16-Year-Old Girl And Boyfriend Make Video Bragging About Murdering Her Dad And Setting Him On Fire

Photo: YouTube
Sierra Halseth and Aaron Guerrero

A teenage girl and her boyfriend who were charged with killing her father recorded themselves joking about the murder in a disturbing video. 

Aaron Guerrero, 18, and Sierra Halseth, 16, are charged with the murder of Halseth's father, Daniel, whose body was discovered by authorities in Las Vegas on April 9.

The video will be used as evidence against the couple as they stand accused of violently murdering and dismembering the elder Halseth. 

In the video, Guerro is seen saying, “Welcome back to our YouTube channel... Day 3 after murdering somebody.”

Halseth then brags how they “had sex a lot today,” to which her boyfriend replies that it was “payment for doing it.”

Aaron Guerrero and Sierra Halseth are charged with murdering Daniel Halseth.

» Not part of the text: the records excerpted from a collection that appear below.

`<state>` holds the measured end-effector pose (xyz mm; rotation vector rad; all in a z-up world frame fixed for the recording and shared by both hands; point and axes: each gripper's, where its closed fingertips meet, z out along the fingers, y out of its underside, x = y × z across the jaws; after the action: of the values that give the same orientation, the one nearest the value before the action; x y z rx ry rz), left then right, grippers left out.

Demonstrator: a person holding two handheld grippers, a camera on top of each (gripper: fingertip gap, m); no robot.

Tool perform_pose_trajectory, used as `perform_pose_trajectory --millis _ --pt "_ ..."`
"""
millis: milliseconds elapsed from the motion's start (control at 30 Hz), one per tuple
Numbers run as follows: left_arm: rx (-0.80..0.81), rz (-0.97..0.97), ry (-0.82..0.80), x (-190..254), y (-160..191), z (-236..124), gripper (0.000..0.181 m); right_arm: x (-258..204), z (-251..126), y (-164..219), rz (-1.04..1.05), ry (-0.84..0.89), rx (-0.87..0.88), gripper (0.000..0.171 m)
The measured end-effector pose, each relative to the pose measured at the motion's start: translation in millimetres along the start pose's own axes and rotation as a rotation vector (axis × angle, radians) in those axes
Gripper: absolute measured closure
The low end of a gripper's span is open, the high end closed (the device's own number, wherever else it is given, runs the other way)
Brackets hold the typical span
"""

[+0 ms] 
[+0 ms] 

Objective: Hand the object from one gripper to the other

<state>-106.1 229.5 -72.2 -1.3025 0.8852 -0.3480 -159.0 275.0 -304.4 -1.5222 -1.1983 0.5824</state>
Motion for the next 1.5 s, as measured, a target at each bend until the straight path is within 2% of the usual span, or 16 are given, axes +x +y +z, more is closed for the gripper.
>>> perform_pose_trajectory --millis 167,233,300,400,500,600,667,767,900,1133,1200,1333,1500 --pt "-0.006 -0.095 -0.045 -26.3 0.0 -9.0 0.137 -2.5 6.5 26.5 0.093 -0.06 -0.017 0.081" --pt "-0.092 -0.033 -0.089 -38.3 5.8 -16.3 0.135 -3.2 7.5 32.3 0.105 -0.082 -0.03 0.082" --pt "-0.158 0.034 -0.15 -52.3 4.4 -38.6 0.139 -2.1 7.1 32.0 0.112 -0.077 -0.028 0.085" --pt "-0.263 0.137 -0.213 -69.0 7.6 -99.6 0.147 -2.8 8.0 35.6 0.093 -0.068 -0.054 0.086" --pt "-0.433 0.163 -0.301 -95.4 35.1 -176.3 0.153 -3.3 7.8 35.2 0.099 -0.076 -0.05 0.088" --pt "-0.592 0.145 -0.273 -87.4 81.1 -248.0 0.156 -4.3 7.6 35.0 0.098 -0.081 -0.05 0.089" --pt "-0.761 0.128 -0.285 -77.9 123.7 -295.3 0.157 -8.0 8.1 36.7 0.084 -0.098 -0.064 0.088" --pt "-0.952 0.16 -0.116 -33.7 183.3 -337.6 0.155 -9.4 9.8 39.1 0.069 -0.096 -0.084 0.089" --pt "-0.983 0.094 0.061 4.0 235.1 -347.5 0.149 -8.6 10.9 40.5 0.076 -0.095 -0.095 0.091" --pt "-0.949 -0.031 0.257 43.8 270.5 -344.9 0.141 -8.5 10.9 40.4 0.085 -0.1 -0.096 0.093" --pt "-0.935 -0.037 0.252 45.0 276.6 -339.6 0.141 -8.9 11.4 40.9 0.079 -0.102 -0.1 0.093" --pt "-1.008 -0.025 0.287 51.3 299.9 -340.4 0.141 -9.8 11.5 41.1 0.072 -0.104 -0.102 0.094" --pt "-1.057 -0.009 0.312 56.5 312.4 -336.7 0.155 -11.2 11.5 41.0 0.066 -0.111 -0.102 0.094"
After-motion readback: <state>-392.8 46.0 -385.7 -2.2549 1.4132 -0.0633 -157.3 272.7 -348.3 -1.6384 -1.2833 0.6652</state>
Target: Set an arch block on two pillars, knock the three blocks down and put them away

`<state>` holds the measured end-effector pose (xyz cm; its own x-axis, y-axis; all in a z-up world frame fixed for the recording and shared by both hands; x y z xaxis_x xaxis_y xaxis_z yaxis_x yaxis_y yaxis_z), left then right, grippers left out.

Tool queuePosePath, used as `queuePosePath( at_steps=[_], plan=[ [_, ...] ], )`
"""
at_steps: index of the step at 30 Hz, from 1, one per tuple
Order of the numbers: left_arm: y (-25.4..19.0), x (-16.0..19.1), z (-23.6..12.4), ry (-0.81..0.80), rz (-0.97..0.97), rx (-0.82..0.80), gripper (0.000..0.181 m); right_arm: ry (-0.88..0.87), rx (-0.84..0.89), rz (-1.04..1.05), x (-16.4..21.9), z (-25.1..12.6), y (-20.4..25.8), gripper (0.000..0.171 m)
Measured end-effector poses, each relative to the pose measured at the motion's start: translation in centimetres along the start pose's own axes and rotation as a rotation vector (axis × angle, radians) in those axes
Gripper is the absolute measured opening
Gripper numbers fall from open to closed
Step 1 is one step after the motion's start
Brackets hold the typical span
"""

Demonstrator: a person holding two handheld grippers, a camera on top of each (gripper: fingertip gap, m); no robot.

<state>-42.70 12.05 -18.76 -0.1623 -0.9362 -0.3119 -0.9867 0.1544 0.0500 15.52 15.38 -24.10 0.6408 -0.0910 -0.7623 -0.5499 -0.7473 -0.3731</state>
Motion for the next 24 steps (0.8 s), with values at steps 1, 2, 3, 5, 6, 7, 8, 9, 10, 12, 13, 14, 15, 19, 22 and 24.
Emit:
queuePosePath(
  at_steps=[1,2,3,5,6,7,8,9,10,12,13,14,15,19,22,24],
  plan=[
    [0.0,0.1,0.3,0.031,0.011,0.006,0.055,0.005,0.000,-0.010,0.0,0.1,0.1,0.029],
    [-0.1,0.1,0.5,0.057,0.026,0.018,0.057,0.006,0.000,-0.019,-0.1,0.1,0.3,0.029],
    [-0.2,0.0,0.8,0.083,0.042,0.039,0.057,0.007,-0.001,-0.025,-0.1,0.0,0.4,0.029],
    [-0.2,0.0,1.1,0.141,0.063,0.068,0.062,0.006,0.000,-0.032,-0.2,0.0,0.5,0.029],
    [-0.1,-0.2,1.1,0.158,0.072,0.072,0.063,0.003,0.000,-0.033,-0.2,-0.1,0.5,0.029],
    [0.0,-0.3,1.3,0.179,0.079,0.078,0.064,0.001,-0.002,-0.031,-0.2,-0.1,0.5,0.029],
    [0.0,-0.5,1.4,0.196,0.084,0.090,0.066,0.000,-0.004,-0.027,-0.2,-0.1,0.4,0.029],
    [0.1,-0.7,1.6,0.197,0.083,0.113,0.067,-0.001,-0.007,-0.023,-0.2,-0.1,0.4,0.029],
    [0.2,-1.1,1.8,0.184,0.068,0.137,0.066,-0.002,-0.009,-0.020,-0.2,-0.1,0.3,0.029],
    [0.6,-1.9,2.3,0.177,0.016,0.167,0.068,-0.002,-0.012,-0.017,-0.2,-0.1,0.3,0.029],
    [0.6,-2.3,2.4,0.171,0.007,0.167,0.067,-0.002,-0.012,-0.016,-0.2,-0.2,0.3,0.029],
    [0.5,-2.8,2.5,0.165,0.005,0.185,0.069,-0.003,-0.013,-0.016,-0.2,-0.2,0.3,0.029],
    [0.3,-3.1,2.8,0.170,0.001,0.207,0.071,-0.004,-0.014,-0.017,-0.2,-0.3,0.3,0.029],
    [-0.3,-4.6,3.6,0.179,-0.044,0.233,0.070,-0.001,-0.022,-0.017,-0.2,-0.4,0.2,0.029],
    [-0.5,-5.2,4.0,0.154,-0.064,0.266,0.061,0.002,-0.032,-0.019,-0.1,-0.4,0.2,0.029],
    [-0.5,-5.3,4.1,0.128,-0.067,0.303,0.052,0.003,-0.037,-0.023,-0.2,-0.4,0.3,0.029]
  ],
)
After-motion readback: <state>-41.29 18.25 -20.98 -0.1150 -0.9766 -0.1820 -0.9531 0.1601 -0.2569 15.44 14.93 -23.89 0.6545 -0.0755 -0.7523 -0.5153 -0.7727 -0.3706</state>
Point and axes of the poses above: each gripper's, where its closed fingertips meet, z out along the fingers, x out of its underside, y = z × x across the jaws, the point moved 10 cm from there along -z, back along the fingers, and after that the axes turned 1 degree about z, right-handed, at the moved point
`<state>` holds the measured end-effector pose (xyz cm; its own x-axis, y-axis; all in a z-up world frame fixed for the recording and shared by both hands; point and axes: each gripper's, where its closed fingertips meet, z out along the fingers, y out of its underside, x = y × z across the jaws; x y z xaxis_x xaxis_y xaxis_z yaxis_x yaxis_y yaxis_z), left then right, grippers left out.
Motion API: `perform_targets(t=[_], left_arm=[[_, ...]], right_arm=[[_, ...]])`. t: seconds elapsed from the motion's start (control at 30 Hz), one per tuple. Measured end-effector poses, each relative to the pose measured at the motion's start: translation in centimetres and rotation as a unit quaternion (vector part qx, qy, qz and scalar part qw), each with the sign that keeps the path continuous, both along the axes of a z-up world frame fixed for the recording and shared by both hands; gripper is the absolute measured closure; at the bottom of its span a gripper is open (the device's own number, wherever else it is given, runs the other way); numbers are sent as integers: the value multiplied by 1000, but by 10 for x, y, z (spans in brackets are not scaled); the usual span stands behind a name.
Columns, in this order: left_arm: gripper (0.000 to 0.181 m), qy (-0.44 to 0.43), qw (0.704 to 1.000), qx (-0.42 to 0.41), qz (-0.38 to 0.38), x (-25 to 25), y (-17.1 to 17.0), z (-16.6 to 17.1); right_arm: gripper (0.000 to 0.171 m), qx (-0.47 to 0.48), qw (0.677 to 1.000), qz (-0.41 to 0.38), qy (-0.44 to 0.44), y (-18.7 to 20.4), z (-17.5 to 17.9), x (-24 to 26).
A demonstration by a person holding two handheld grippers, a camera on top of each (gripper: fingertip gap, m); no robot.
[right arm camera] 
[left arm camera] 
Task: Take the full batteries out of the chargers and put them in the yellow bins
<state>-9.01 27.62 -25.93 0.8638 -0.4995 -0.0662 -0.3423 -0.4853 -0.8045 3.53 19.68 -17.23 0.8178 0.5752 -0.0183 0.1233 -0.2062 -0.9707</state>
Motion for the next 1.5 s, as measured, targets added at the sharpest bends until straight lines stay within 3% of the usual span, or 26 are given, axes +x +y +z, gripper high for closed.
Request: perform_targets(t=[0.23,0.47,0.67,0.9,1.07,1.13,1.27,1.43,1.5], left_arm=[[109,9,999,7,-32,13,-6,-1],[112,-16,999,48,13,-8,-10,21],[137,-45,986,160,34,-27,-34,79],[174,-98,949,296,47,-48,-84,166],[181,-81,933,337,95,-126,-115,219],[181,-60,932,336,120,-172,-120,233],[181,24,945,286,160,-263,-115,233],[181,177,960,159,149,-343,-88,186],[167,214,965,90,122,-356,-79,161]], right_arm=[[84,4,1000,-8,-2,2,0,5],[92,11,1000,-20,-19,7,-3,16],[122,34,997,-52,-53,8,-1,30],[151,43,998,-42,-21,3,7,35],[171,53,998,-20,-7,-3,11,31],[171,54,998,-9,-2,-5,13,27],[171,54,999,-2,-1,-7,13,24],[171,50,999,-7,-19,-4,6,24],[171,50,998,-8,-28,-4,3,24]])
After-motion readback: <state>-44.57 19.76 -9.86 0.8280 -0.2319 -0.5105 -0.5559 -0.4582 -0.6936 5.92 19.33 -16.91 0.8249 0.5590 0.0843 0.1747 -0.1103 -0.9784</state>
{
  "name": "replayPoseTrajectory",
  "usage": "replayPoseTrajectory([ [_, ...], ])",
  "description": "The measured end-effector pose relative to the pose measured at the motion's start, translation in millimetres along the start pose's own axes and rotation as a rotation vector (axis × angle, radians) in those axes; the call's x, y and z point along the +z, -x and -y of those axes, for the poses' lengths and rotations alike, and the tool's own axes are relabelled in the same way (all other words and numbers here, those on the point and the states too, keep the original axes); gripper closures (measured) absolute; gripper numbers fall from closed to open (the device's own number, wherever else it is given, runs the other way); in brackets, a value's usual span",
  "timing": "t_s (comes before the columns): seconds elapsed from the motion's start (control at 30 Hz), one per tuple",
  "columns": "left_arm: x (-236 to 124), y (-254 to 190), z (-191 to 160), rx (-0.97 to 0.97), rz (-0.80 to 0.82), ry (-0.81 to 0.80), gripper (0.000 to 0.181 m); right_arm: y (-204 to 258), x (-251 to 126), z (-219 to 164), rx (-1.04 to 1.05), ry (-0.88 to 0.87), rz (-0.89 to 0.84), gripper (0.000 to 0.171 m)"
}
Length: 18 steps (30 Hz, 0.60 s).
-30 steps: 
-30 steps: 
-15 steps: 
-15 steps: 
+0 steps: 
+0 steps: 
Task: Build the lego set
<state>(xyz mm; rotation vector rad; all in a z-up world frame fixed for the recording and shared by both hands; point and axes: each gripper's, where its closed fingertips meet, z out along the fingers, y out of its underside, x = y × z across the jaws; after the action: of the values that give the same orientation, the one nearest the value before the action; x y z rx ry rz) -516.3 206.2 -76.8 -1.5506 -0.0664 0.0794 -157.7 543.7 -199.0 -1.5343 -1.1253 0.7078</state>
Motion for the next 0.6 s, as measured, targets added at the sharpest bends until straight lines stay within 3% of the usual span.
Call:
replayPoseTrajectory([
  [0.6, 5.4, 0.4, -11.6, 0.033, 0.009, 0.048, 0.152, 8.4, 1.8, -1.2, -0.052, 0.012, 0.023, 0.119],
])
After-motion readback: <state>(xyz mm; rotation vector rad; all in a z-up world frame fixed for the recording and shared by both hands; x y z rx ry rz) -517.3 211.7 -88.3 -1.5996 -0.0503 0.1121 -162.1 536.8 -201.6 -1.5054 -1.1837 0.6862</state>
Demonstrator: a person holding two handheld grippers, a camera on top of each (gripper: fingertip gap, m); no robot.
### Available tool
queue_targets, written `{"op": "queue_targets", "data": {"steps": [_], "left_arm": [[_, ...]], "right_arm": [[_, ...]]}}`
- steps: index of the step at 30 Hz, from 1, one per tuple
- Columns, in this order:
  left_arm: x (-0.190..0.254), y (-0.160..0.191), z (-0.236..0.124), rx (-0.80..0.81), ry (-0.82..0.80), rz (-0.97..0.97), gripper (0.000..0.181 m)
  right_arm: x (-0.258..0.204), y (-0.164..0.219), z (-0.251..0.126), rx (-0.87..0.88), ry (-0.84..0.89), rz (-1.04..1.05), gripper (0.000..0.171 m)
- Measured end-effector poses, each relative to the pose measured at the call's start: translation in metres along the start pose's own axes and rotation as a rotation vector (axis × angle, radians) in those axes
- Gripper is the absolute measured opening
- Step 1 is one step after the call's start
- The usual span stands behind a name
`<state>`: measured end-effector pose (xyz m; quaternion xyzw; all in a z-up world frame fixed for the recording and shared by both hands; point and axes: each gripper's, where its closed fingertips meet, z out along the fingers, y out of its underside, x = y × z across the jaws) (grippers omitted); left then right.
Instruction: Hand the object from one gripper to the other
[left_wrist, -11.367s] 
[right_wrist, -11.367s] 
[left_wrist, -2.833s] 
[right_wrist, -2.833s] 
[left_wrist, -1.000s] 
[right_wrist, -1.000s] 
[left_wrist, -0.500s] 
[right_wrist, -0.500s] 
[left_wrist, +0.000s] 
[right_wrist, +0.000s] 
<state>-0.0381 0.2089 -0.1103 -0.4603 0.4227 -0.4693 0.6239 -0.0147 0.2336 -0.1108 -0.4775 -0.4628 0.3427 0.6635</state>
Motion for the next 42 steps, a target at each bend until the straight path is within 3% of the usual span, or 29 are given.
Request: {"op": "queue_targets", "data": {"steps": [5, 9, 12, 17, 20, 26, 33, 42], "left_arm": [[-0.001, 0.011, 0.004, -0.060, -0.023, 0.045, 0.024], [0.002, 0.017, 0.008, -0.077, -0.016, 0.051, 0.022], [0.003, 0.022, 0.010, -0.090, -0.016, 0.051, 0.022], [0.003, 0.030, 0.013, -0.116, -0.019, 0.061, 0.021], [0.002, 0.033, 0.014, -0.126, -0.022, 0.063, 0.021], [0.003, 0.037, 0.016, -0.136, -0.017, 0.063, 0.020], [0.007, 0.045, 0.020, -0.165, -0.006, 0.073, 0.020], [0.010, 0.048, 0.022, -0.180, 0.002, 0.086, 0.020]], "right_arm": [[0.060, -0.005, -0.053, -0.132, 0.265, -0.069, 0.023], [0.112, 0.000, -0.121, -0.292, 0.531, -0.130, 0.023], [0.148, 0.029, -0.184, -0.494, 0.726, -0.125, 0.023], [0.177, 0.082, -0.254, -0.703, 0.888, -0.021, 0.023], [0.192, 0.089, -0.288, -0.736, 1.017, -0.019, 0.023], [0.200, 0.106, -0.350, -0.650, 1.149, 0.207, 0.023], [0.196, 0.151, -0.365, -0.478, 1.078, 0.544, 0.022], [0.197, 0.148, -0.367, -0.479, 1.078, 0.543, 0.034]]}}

The apparent admission was recorded just days after Daniel Halseth’s body was found stabbed to death and burned in a house fire. 

In the days before the killing, the younger Halseth and Guerrero were caught on surveillance video buying a circular saw, bleach, lighter fluid, and disposable gloves. 

The teenagers allegedly fled the scene in the father’s blue Nissan Altima before being caught in Salt Lake City less than a week later. 

A blood-soaked rug was also found in the trunk of the getaway vehicle, reports say. 

Halseth will be charged as an adult for the crime but will not face the death penalty, due to her age. Because Guerrero is 18, there is a possibility that he will receive the death penalty. 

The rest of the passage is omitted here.